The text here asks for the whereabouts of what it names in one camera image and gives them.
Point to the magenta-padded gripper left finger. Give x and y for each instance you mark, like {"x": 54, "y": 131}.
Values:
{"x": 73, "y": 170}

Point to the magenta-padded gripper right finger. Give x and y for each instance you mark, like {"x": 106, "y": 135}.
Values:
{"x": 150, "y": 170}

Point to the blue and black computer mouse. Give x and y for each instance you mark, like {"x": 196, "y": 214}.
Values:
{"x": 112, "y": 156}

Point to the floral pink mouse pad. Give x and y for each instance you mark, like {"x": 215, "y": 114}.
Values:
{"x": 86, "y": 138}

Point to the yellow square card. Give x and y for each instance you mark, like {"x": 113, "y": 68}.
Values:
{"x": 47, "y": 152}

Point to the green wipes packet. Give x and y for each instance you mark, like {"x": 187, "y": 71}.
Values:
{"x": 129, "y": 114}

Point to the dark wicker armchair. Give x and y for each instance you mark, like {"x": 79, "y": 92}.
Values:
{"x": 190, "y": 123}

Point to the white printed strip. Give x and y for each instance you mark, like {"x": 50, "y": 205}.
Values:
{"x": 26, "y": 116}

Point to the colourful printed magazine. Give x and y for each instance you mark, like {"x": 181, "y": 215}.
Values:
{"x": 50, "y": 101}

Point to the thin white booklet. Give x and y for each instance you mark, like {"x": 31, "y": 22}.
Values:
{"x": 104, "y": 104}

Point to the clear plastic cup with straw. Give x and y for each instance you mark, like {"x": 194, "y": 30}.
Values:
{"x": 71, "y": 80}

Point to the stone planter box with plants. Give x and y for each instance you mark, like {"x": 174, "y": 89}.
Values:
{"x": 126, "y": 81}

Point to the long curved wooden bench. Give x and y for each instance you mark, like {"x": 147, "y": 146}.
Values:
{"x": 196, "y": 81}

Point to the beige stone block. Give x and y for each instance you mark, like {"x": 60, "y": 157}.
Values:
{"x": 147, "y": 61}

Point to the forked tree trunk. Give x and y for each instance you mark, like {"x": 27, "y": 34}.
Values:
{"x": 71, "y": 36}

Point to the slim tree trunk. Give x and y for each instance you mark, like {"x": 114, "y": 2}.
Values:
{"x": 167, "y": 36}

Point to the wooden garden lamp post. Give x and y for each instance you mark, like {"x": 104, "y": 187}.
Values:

:::::

**EXERCISE GOAL**
Report every line in the data above in which the word "mouse" appears.

**SOLVED EXERCISE**
Point to the blue and black computer mouse. Give x and y for each instance you mark, like {"x": 196, "y": 214}.
Point to the floral pink mouse pad. Give x and y for each instance you mark, like {"x": 215, "y": 114}.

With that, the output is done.